The cardboard cutout of Zuckerberg dressed as the QAnon Shaman in front of the Capitol. (Sum of Us)

"Platforms should not be held liable if a particular piece of content evades its detection—that would be impractical for platforms with billions of posts per day—but they should be required to have adequate systems in place to address unlawful content," Zuckerberg’s written testimony reads..

To an extent, Facebook already does.

The company has a complex system of checks and balances to police content, including an ever-changing and byzantine content moderation bible that tens of thousands of moderators use every day to try to decipher what Facebook allows and doesn’t allow on its platform.

It has also invested huge sums in an all-star artificial intelligence team that’s working to create AI to automatically detect everything from copyrighted material to hate speech to child abuse imagery, and female nipples before the posts make it into people’s feeds.

But despite these efforts, Facebook has ultimately failed to police its platform, and no matter what its executives say, the site today is still filled with hate speech and disinformation used by bad actors to organize and recruit.

Facebook seems to have played a significant role in organizing the Stop the Steal rallies that led up to the Capitol riot as well as the Jan. 6 insurrection itself. Of the more than 200 charging documents the Department of Justice has filed against people involved in those events, 73 mention Facebook, more than any other social network, Forbes reported in February. And internal Facebook documents obtained by the Wall Street Journal show Facebook knew it had major issues with groups spewing hate speech five months before the Capitol riot.

Advertisement

Despite this, Facebook COO Sheryl Sandberg attempted to downplay Facebook’s role in the days after the riots, saying, “These events were largely organized on platforms that don’t have our abilities to stop hate, and don’t have our standards and don’t have our transparency.”
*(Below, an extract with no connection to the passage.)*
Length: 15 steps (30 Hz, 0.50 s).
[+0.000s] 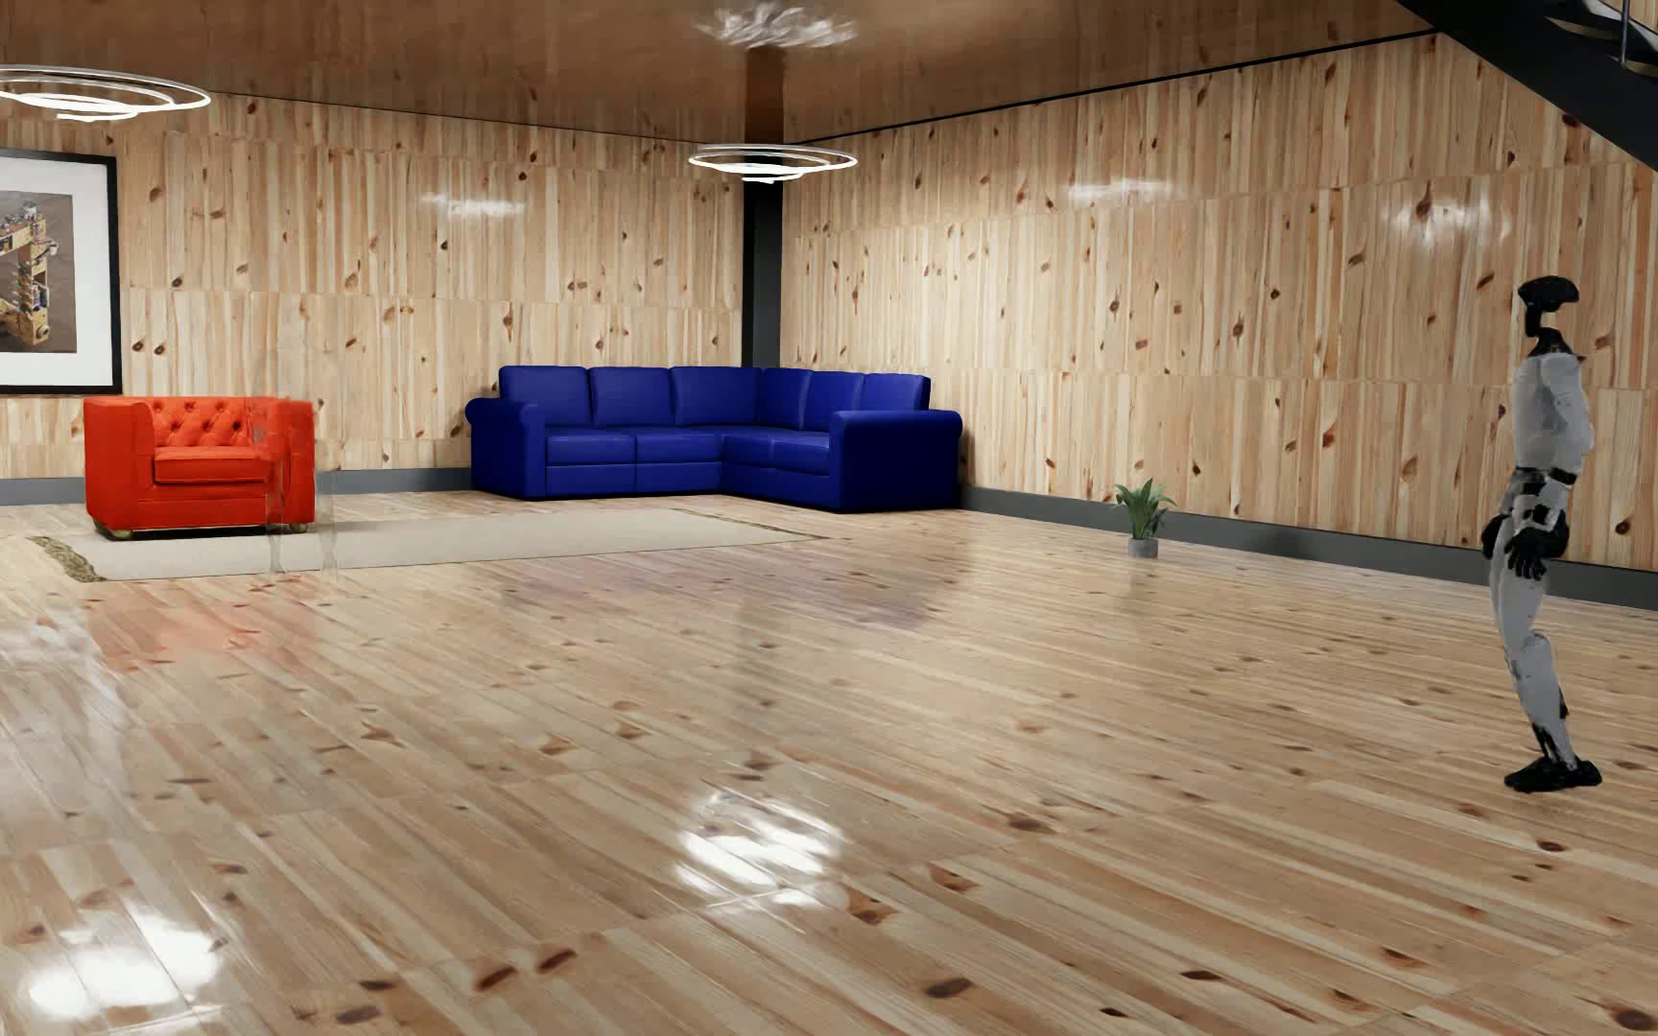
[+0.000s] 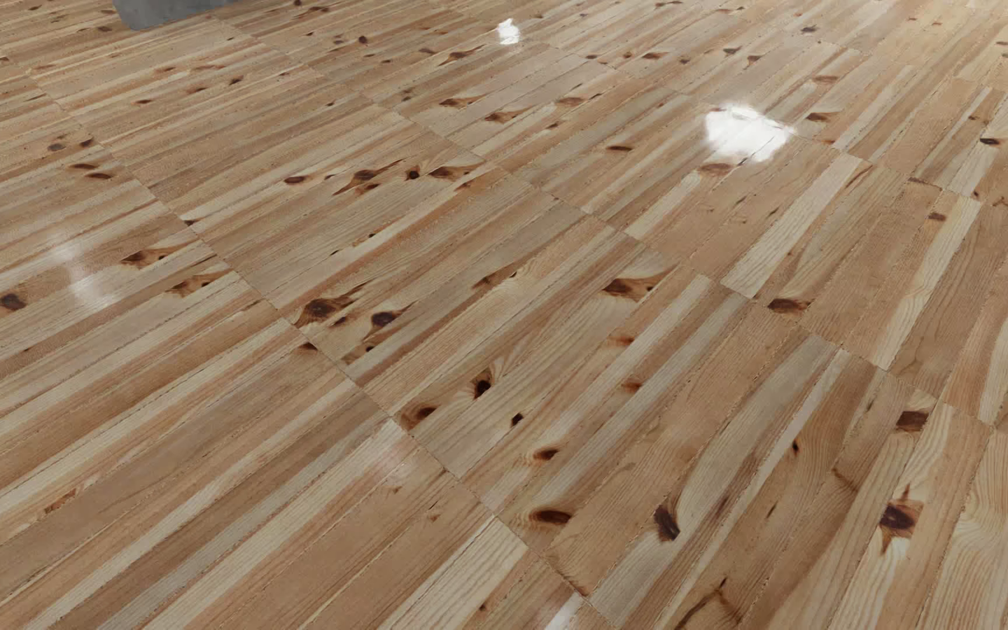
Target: Approach the armchair
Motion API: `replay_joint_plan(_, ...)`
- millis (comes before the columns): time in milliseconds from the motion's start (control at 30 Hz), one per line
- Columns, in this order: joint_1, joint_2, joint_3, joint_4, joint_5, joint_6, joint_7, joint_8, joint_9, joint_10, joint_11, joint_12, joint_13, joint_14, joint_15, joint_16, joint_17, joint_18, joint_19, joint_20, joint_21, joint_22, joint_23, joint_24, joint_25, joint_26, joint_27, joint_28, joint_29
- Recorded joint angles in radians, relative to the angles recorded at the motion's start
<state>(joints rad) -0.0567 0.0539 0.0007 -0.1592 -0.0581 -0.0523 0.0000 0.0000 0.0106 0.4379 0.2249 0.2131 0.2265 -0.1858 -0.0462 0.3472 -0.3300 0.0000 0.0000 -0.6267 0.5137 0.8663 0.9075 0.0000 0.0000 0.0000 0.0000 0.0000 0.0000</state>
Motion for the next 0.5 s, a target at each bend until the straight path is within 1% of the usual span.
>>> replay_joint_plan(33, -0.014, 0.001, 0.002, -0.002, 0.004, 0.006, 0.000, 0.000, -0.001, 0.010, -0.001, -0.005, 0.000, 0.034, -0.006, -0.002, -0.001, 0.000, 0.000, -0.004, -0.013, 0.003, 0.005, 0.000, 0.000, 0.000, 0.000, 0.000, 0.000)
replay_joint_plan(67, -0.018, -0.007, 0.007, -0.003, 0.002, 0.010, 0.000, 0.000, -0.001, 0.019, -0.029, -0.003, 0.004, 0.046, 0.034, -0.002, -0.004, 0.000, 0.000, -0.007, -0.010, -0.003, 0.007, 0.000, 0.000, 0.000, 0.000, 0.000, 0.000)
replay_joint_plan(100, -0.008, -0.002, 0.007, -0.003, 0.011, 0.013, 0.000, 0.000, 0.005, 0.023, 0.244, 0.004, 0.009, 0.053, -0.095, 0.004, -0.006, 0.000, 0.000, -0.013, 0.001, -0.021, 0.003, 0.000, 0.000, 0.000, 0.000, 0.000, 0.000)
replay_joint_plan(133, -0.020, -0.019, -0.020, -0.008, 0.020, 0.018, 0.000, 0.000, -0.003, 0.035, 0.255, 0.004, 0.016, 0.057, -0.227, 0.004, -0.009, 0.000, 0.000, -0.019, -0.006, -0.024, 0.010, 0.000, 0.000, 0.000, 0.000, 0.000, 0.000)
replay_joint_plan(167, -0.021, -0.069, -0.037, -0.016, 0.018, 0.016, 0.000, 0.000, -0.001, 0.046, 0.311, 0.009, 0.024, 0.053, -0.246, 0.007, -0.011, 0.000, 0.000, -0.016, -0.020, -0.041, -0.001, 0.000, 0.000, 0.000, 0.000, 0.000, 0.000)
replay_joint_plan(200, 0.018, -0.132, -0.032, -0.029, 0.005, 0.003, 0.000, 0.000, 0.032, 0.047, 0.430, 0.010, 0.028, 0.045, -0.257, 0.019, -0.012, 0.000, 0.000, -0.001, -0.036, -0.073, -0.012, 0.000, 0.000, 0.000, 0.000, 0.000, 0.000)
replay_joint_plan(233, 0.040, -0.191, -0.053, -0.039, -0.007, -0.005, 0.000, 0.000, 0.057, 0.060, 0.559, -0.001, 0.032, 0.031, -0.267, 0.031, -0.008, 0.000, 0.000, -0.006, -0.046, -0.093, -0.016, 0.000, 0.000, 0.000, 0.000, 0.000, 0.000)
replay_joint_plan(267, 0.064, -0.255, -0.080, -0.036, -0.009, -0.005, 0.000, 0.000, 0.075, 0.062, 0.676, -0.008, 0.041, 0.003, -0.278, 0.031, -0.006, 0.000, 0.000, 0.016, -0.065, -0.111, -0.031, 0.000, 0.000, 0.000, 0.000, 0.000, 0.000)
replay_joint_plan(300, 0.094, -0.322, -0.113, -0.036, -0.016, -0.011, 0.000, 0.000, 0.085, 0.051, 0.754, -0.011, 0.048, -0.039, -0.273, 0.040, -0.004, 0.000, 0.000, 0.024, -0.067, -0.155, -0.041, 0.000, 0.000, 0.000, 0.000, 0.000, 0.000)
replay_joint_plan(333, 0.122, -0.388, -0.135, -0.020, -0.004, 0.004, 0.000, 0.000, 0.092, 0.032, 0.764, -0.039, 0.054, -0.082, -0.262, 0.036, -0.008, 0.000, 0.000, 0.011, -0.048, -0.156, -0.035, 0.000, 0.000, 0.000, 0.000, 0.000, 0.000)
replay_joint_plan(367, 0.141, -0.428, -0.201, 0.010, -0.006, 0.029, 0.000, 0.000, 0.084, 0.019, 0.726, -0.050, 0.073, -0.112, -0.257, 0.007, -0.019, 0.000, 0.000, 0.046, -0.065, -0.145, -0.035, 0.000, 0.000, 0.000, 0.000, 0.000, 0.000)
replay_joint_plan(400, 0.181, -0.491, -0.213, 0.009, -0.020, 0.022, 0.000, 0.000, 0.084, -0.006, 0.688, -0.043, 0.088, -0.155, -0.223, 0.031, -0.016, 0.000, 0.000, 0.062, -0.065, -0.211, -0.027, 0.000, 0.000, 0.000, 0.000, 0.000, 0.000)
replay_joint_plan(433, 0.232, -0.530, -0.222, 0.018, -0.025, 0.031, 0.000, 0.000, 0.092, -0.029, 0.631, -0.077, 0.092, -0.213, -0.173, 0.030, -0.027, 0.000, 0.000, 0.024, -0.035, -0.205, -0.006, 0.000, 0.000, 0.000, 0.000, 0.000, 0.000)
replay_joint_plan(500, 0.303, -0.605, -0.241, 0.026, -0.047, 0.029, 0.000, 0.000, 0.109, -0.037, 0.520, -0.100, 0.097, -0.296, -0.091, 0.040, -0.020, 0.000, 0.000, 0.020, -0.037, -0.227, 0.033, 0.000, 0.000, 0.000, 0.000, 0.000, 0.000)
63837246402__EA8B0FF5-E12D-4A15-A41F-0D2F577F81AB copy.jpeg

A cardboard cutout of Mark Zuckerberg dressed as the QAnon Shaman. (SumOfUs)
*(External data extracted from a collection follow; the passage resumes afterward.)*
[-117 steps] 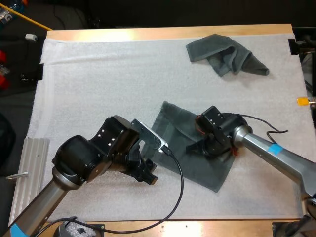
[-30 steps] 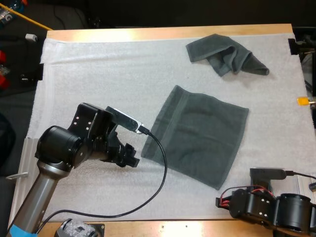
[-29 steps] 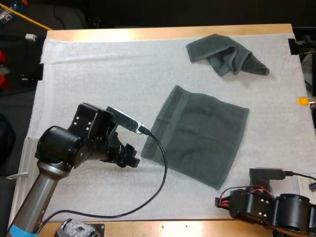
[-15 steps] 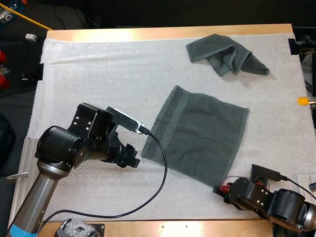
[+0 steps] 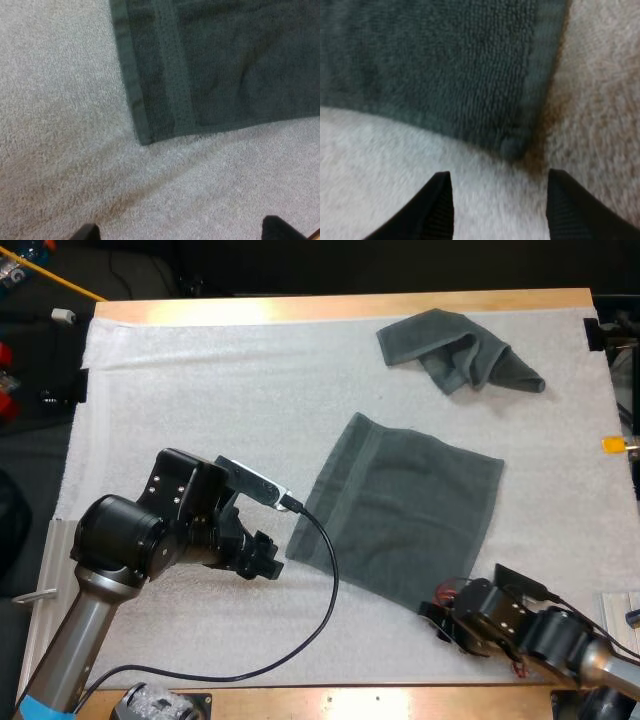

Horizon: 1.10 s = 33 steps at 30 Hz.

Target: Pick towel from pile, fold and stack

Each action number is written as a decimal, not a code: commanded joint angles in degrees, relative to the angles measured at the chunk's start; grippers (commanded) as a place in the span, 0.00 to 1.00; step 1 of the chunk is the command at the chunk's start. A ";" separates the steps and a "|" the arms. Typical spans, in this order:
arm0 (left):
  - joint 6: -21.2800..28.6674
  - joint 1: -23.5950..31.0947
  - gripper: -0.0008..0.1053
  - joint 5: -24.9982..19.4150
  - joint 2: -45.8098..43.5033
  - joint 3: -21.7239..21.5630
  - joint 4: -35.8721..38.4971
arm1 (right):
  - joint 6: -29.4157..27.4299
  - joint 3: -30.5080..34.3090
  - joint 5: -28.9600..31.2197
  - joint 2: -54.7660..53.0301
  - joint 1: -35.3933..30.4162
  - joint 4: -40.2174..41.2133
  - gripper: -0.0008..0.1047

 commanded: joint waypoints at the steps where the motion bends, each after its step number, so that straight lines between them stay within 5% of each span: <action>1: -0.07 0.09 0.58 0.33 -0.27 -0.05 0.36 | 0.16 0.03 -0.56 1.50 -0.20 -1.69 0.41; 15: 0.15 0.09 0.58 0.33 -0.27 -0.05 0.36 | 2.99 0.03 1.61 11.89 -0.20 -8.85 0.40; 25: 0.15 0.09 0.58 0.33 -0.27 -0.05 -0.16 | 2.99 0.03 2.89 11.95 -0.03 -8.86 0.04; 33: -0.37 0.09 0.58 0.72 0.39 0.16 -5.46 | -1.08 -0.12 2.89 10.25 -0.05 -5.96 0.01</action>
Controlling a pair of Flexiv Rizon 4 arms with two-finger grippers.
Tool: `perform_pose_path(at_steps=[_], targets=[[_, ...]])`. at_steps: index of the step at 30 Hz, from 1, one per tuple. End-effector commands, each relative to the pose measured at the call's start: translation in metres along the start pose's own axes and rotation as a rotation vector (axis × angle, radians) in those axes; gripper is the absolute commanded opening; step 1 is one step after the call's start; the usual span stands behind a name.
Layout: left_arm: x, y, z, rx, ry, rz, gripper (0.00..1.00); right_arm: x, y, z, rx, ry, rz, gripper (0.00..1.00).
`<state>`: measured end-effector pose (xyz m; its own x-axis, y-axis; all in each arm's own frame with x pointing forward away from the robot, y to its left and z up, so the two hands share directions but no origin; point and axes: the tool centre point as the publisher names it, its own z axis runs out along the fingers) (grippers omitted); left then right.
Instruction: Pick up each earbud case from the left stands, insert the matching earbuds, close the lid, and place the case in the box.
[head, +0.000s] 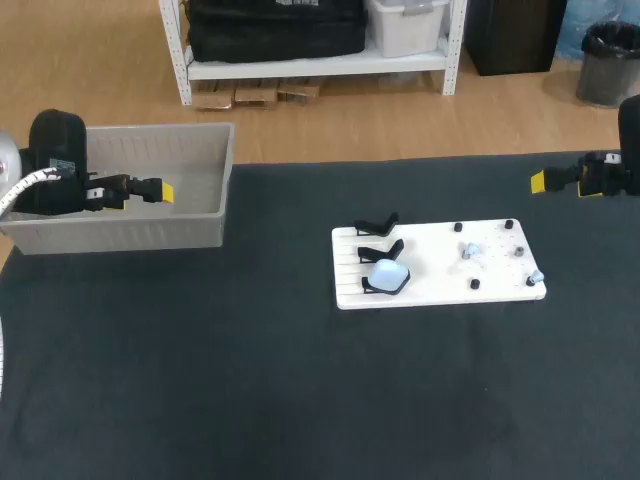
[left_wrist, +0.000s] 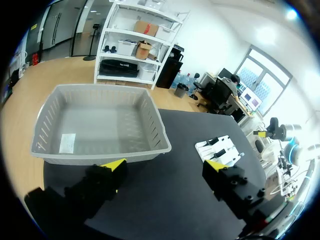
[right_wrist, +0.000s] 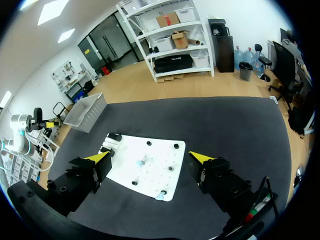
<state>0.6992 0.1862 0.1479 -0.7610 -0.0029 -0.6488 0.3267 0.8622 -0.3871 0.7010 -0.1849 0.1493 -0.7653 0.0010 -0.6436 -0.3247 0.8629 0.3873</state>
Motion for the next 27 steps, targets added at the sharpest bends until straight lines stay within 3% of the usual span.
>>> perform_pose_path(at_steps=[1,20,27], targets=[[-0.001,-0.001,0.0,-0.005,0.006,-0.001,1.0,0.0,0.0,0.0,0.002,0.001,0.0,1.0],[-0.001,-0.001,0.0,-0.005,0.006,-0.001,1.0,0.0,0.0,0.0,0.002,0.001,0.0,1.0],[-0.006,-0.024,0.0,0.08,0.009,0.157,1.0,0.0,0.0,0.0,0.002,0.001,0.0,1.0]])
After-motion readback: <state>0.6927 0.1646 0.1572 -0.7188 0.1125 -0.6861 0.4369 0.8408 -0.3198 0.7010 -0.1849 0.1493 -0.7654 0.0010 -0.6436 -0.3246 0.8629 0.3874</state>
For example, on Wednesday BuzzFeed revealed that far-right militias are still using the platform to recruit new members, just weeks after the Capitol riots were in part organized on Facebook.

More than 200 militia groups were still active on Facebook as of March 18, according to a new report published Wednesday by the Tech Transparency Project (TTP), a watchdog organization.
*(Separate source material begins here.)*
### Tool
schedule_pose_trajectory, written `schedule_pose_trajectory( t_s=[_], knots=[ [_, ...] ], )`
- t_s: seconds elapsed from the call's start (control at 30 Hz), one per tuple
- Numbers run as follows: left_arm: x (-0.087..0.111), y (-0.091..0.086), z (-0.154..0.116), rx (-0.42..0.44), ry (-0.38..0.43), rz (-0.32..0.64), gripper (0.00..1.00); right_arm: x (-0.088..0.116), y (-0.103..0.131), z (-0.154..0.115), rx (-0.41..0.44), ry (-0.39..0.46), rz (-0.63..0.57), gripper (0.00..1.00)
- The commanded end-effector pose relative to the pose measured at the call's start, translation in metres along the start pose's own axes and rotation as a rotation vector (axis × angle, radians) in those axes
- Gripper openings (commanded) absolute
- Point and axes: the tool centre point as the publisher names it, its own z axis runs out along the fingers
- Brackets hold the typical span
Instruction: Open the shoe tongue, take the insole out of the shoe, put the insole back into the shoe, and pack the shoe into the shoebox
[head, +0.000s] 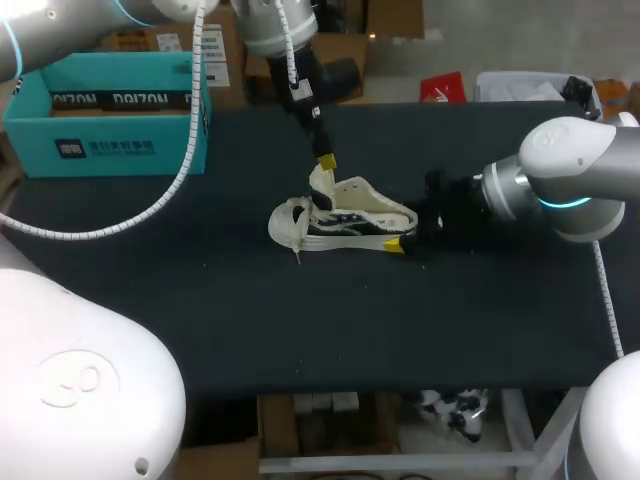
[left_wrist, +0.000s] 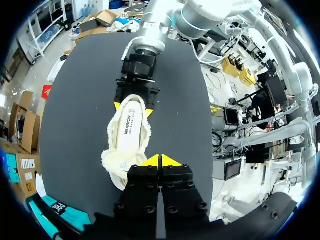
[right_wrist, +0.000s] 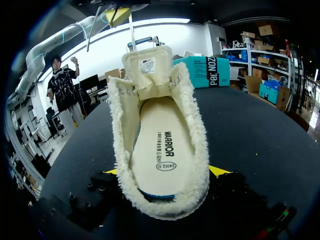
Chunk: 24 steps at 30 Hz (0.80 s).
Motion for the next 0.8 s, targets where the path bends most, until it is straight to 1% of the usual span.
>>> schedule_pose_trajectory(
  t_s=[0.03, 0.1, 0.13, 0.2, 0.23, 0.3, 0.33, 0.43, 0.6, 0.67, 0.8],
  knots=[
    [-0.016, -0.02, 0.028, -0.198, 0.055, 0.296, 0.0, -0.002, -0.011, 0.006, -0.002, 0.003, 0.001, 0.0],
    [-0.023, -0.023, 0.038, -0.234, 0.027, 0.304, 0.0, -0.002, -0.011, 0.006, -0.002, 0.003, 0.001, 0.0],
    [-0.028, -0.024, 0.042, -0.23, 0.04, 0.325, 0.0, -0.002, -0.011, 0.006, -0.002, 0.003, 0.001, 0.0],
    [-0.037, -0.026, 0.05, -0.238, 0.027, 0.327, 0.0, -0.002, -0.011, 0.006, -0.002, 0.003, 0.001, 0.0],
    [-0.041, -0.027, 0.053, -0.23, 0.043, 0.342, 0.0, -0.002, -0.011, 0.006, -0.002, 0.003, 0.001, 0.0],
    [-0.048, -0.027, 0.059, -0.23, 0.036, 0.342, 0.0, -0.002, -0.011, 0.006, -0.002, 0.003, 0.001, 0.0],
    [-0.049, -0.025, 0.062, -0.214, 0.054, 0.351, 0.0, -0.002, -0.011, 0.006, -0.002, 0.003, 0.001, 0.0],
    [-0.053, -0.02, 0.072, -0.196, 0.056, 0.357, 0.0, -0.002, -0.011, 0.006, -0.002, 0.003, 0.001, 0.0],
    [-0.053, -0.013, 0.088, -0.159, 0.04, 0.335, 0.0, -0.002, -0.011, 0.006, -0.002, 0.003, 0.001, 0.0],
    [-0.052, -0.011, 0.095, -0.156, 0.04, 0.34, 0.0, -0.002, -0.011, 0.006, -0.002, 0.003, 0.001, 0.0],
    [-0.052, -0.007, 0.11, -0.177, 0.032, 0.345, 0.0, -0.002, -0.011, 0.006, -0.002, 0.003, 0.001, 0.0]
  ],
)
Zuckerberg will argue Thursday that some bad content will always make it past Facebook’s sophisticated gatekeeper system because bad actors are always finding innovative and obscure ways to circumvent the rules.

But that argument falls apart somewhat when you realize that 140 of the pages mentioned in TTP’s report had the word “militia” in their title.


And there have been other damning indictments of Facebook’s recent efforts to stop the spread of disinformation.

Advertisement

Facebook tweaked its algorithm in October in an attempt to limit the amount of misinformation being shared before the 2020 election. But it could have prevented many billions more views if it had made that change earlier, according to a report from digital watchdog group Avaaz.

That report slams the platform for “creating the conditions that swept America down the dark path from election to insurrection.”

And a report by SumOfUs, the advocacy group that put the cardboard cutout of Zuckerberg and other Tech CEOs in front of Congress on Thursday, looked at how the online platforms had failed to stem the tide of election disinformation that ultimately led to the Capitol violence.

Watchdog groups want lawmakers to launch an official investigation into the role tech companies played in aiding and abetting the January 6 insurrection. Activists specifically want Congress to look at the role Facebook’s algorithmic amplification played in boosting electoral disinformation. 

“It’s no shocker that Facebook failed to tell us about how its technology is being used to manipulate voters and spread harmful misinformation,” Emma Ruby-Sachs, executive director of SumOf Us, said in a statement. “How many times are we going to be fooled by these profit-hungry monopolies before Congress finally acts?”